Los sobresaltos son contados, la gran minoría, y es con eso es que que se quedan. Sabe que son vidas las que se juegan, asegura Coto. No importa si es una o más, es por eso que se le presta la misma atención al momento de despegue o de aterrizaje.

Generalmente, cuando hay un accidente de avión, el que queda vivo es el controlador, añade Manrique Hidalgo. “Es a él al que le hacen las preguntas. Ser controlador es de mucho cuidado. No es difícil, pero sí es de mucho cuidado”, indica.

Con cada emergencia dentro o fuera del avión no pueden perder la calma. “Uno entra como en una especie de shock y es cuando ya pasa la emergencia cuando uno afloja y comienza la tembladera”, dice. “Pero sí se siente mucho susto de pensar, ‘caramba, esto es la vida real. Esto está sucediendo de verdad’”.

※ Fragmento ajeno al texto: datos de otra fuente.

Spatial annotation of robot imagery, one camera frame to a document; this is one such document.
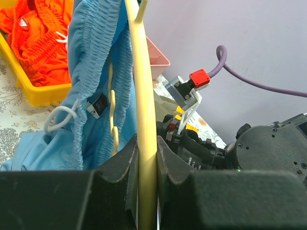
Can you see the floral table mat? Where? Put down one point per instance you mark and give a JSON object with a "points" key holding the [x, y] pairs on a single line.
{"points": [[17, 116]]}

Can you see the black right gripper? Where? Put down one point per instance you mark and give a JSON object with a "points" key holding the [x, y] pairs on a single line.
{"points": [[168, 129]]}

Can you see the light blue shorts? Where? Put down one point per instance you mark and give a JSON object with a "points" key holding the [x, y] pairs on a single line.
{"points": [[77, 133]]}

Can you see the yellow plastic tray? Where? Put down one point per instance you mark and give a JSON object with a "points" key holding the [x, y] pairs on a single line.
{"points": [[35, 95]]}

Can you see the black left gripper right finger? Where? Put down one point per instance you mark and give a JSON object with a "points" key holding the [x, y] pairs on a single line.
{"points": [[190, 199]]}

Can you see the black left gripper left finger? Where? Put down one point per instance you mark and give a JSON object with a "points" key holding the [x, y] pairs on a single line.
{"points": [[101, 199]]}

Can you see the pink divided tray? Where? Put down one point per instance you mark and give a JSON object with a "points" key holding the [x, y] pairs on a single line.
{"points": [[158, 61]]}

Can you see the orange shorts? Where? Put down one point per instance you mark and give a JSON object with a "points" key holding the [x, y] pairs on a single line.
{"points": [[36, 31]]}

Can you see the yellow hanger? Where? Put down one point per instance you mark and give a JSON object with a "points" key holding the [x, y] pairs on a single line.
{"points": [[144, 95]]}

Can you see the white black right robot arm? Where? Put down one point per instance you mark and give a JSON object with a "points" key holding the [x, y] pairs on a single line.
{"points": [[277, 146]]}

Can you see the camouflage shorts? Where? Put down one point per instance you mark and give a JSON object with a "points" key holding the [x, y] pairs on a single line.
{"points": [[183, 113]]}

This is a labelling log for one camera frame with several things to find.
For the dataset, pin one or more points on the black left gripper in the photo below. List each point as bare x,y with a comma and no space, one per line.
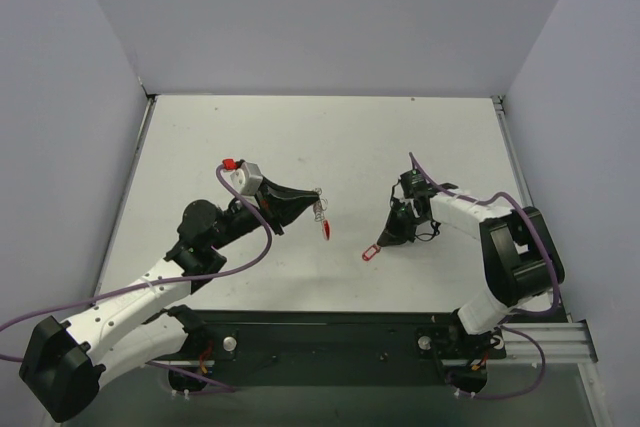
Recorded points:
267,207

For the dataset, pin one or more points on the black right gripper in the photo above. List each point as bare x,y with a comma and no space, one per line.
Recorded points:
407,212

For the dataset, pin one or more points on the red tagged key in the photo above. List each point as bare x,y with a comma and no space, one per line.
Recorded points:
370,252

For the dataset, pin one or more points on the red round key tag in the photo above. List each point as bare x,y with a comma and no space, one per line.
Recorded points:
326,229

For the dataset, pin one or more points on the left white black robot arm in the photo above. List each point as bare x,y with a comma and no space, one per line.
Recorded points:
67,362

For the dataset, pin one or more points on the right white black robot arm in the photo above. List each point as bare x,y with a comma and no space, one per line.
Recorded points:
522,269

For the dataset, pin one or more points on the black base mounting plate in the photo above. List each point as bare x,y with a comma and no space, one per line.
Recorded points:
334,349

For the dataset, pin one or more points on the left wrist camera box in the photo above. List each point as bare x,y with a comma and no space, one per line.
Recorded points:
246,178

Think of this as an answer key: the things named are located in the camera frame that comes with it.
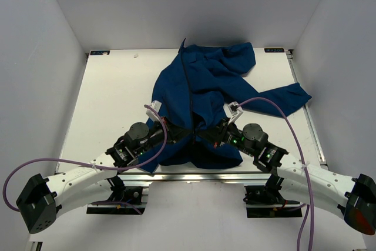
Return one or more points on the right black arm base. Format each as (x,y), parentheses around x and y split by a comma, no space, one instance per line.
(266,202)

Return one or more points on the blue jacket with black lining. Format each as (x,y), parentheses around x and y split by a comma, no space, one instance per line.
(193,90)

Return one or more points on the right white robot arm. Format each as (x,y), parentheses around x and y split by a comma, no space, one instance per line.
(352,199)

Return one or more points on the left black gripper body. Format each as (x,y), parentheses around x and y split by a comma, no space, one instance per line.
(156,136)

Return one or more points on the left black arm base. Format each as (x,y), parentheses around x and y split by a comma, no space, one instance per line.
(127,197)

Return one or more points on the left blue table label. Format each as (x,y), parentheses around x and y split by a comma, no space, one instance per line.
(99,53)

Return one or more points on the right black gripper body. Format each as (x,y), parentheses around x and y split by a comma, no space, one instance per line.
(226,134)

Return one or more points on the blue table label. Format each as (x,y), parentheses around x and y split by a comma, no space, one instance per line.
(99,53)
(274,50)

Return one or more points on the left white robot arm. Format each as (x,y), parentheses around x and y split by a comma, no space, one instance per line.
(43,200)

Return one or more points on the white front panel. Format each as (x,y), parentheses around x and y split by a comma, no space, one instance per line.
(178,216)

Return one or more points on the right blue table label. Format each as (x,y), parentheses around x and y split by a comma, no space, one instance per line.
(274,50)

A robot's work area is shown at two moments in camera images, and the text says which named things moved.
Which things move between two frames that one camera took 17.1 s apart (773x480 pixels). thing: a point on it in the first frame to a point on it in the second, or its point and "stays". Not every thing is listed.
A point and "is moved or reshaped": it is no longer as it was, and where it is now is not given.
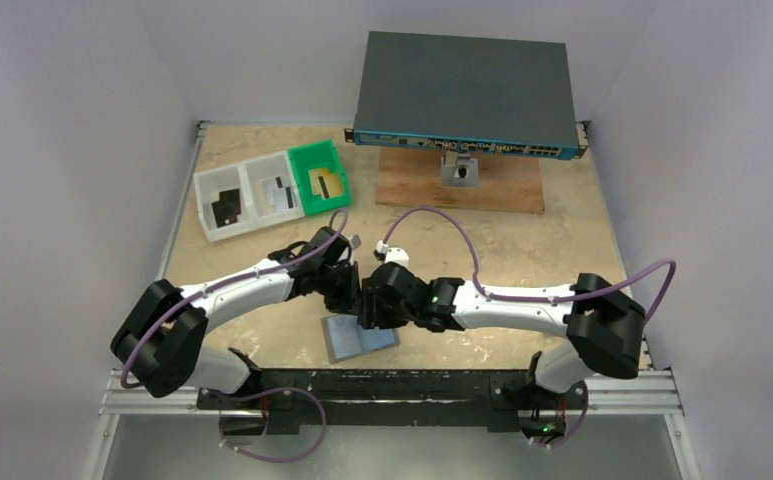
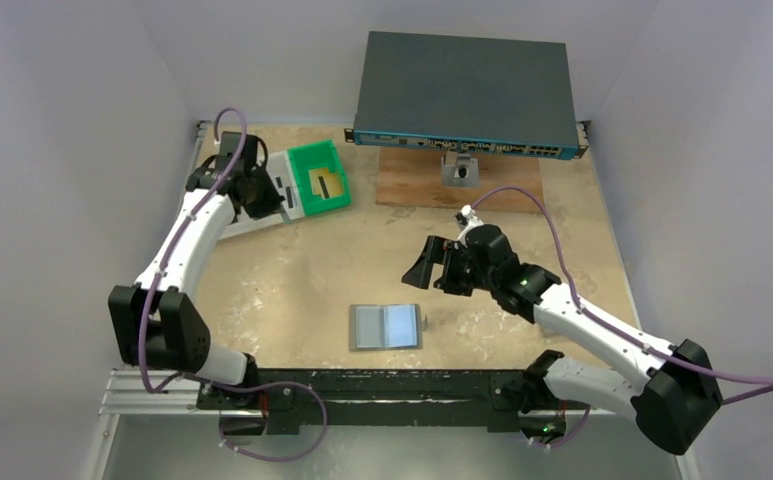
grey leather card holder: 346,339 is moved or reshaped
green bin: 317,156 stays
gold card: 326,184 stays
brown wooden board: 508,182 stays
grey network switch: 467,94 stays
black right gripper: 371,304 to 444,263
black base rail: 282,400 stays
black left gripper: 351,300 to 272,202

“A pesar de las limitaciones, el tamaño de los aviones... Aquí operan aviones que son demasiado grandes para este aeropuerto y sin embargo, logramos que todo esto suceda”, agrega. El llegar a casa cada día, sabiendo que todo salió bien, que miles de personas viajaron a tiempo y seguros gracias a su trabajo y coordinación es su mayor recompensa. “Hacemos trabajar este aeropuerto. Eso es lo más gratificante”.